- WHAT THE EXERCISE ASKS
Print each line from the start of the records below up through the line where "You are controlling" is found, exactly as given.

(Stored dataset items)
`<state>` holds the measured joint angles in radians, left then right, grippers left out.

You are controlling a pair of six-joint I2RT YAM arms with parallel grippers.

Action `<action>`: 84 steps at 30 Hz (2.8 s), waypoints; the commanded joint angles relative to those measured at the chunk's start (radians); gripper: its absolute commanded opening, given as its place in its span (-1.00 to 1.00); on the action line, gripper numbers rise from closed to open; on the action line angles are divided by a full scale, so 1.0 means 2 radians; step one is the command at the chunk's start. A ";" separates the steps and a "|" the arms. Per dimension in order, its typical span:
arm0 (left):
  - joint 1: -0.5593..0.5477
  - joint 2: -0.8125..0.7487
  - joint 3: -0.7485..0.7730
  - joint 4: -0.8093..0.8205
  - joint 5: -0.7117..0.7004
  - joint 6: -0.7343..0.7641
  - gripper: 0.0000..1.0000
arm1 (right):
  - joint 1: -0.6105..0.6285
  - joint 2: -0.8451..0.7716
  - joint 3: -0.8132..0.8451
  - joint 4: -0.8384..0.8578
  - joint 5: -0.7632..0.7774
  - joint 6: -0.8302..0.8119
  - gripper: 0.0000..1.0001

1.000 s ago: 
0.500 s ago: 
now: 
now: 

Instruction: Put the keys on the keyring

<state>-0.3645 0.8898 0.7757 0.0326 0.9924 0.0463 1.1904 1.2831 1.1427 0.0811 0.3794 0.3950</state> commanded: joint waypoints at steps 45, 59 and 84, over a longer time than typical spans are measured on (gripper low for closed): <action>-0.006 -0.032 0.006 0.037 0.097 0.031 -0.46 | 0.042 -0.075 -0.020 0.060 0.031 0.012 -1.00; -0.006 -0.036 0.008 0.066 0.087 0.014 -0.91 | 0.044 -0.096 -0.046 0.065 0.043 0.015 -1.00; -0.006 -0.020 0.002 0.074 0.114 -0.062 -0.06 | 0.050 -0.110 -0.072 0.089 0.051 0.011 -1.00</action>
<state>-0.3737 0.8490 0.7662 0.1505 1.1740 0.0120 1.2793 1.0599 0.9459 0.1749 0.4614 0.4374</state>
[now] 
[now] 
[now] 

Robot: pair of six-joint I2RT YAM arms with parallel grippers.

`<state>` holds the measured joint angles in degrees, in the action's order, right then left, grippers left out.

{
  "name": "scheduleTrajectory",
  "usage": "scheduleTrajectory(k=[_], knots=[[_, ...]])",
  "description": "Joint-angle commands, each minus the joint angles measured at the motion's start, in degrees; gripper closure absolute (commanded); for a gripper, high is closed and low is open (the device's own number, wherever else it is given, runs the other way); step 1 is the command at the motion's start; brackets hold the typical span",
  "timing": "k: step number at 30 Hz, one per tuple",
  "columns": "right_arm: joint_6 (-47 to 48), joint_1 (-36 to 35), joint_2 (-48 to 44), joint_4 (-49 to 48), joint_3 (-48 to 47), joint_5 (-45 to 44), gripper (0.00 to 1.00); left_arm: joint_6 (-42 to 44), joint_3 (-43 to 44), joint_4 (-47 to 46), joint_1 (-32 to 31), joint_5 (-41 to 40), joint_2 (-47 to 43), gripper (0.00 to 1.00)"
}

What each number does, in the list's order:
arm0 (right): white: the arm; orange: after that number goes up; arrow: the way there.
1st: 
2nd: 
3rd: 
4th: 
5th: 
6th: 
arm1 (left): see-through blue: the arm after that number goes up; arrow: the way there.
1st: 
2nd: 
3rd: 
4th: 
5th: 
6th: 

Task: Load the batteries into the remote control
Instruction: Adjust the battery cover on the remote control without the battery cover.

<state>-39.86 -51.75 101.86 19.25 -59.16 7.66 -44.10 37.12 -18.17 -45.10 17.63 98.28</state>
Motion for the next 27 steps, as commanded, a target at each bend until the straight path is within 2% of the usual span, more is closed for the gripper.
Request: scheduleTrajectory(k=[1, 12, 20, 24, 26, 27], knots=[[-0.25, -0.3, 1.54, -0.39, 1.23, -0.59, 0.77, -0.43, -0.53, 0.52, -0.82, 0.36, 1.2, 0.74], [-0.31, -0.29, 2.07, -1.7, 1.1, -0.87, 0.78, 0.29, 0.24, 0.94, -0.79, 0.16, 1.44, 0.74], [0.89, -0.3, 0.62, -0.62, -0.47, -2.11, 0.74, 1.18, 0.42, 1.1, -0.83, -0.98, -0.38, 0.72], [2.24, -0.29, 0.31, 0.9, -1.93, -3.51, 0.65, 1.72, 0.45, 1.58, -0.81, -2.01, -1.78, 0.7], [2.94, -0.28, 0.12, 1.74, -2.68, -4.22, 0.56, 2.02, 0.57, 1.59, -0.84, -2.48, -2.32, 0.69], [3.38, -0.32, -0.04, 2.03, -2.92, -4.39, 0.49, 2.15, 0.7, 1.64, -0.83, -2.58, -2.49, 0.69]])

- RESULT BELOW
`<state>` holds the measured joint angles in radians, left then right, grippers left out.

You are controlling a pair of six-joint I2RT YAM arms with parallel grippers.

Output is complete for this exercise.